| REQUIREMENT |
For the string "rendered", search the entries below and copy every line where it appears.

| ENTRIES SUPPLIED |
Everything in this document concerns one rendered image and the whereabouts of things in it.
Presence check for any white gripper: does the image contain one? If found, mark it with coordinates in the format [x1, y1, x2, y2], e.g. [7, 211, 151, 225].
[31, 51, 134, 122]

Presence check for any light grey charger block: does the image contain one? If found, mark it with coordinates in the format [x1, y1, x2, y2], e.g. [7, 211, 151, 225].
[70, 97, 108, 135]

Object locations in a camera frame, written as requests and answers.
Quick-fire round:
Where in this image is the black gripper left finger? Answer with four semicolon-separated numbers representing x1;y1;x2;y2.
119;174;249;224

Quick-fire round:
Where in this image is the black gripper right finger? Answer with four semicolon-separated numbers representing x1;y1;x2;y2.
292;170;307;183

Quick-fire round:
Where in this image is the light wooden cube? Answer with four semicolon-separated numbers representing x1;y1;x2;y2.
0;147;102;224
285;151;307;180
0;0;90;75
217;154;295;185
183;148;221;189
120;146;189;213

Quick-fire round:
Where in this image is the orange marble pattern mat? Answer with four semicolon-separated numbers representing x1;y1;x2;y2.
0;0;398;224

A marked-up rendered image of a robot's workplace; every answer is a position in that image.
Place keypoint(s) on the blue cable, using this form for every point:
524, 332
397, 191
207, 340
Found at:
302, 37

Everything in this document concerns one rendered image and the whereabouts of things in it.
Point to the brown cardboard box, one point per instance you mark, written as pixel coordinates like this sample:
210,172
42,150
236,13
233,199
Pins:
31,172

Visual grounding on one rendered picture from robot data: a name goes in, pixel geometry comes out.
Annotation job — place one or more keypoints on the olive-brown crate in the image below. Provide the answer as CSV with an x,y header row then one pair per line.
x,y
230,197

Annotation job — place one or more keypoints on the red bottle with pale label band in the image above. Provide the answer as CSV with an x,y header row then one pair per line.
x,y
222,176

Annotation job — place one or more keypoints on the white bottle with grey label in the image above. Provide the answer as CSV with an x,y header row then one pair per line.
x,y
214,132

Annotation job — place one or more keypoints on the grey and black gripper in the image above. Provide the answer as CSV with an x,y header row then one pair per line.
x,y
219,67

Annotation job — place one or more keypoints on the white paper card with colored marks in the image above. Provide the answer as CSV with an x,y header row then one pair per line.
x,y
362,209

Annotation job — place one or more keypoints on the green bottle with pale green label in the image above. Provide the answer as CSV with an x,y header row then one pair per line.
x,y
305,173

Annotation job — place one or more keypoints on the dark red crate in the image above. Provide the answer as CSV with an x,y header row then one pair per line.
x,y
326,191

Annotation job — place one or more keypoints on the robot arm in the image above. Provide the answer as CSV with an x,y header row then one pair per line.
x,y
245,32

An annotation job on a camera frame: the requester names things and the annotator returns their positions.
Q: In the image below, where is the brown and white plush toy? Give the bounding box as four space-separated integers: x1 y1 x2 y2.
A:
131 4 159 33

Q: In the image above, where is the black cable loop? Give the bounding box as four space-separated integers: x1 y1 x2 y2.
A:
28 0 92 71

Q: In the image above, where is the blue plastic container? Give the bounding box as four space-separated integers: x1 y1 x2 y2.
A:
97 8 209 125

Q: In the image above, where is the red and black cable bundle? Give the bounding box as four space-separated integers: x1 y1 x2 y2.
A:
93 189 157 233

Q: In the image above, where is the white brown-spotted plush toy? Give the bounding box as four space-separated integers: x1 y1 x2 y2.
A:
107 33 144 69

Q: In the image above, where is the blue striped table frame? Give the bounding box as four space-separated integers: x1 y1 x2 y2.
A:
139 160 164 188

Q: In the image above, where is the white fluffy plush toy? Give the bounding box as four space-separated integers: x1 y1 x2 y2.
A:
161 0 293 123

| THE COMPLETED TASK |
Everything in this document concerns one rendered image and the whereabouts of things in it.
A marked-up rendered image of a robot's workplace; every answer is a position in that image.
Everything in this document concerns one rendered image and the whereabouts of things in it.
Visual grounding on one rendered picture from robot data: a name goes in, pixel geometry comes out.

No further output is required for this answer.